For ecommerce businesses, product discovery has a direct impact on conversion, basket size, and customer experience. Static product grids and manually curated recommendations can work at a small scale, but they often struggle to adapt to changing customer behaviour, catalogue complexity, and individual purchase intent.

This project involved implementing a personalised recommendation engine using Vertex AI for ecommerce. The goal was to use behavioural and catalogue data to present more relevant product suggestions across the customer journey. Data preparation was a critical first step. Product catalogue fields, event tracking, user interactions, purchase history, and product metadata needed to be structured so the recommendation system could learn from meaningful signals.

Recommendation placements were designed for high-impact ecommerce touchpoints, including the homepage, product detail pages, category pages, cart, checkout support areas, and post-purchase experiences. Each placement had a different role. Some were intended to increase discovery, while others supported cross-sell, upsell, replenishment, or alternative product exploration.

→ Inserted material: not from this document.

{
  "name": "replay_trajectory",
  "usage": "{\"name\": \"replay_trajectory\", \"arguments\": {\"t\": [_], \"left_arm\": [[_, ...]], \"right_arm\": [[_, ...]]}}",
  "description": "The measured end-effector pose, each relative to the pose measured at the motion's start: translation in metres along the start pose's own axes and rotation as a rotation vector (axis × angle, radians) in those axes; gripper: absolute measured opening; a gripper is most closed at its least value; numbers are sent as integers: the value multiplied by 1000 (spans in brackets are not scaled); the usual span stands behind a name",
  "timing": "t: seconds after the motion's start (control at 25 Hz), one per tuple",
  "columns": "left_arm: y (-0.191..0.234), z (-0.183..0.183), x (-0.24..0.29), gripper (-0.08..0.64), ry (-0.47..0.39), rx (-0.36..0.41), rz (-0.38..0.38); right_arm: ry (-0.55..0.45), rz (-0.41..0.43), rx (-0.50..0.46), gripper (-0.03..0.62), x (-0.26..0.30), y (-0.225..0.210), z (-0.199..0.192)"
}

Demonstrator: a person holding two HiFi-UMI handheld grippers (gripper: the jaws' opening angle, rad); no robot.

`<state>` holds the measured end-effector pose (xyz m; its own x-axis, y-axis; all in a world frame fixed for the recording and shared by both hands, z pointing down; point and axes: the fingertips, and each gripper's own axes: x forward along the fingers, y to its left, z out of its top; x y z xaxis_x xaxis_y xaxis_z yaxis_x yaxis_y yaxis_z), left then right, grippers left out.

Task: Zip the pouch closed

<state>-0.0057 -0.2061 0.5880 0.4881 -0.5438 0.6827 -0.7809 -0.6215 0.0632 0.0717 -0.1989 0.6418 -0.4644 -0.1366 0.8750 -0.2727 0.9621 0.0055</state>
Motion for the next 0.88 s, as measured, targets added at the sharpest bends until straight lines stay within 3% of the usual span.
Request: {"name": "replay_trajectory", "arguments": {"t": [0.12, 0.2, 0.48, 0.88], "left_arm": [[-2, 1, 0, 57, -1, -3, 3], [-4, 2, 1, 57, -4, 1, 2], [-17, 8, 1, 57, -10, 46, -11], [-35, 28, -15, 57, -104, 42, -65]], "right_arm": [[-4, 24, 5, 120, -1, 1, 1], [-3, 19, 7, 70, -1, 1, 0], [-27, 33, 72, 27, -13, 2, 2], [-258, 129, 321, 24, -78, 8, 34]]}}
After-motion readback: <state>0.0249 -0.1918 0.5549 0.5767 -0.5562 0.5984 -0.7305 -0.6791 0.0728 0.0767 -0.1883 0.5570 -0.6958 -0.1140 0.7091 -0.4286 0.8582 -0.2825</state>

The implementation connected Vertex AI recommendations into the website experience and included a measurement framework to compare performance against existing recommendation logic. Metrics such as click-through rate, add-to-cart rate, product coverage, revenue per session, and average order value were monitored to understand commercial impact.

The final system helped customers find more relevant products with less effort. It also gave the ecommerce team a scalable personalisation capability that could continue improving as more behavioural data became available.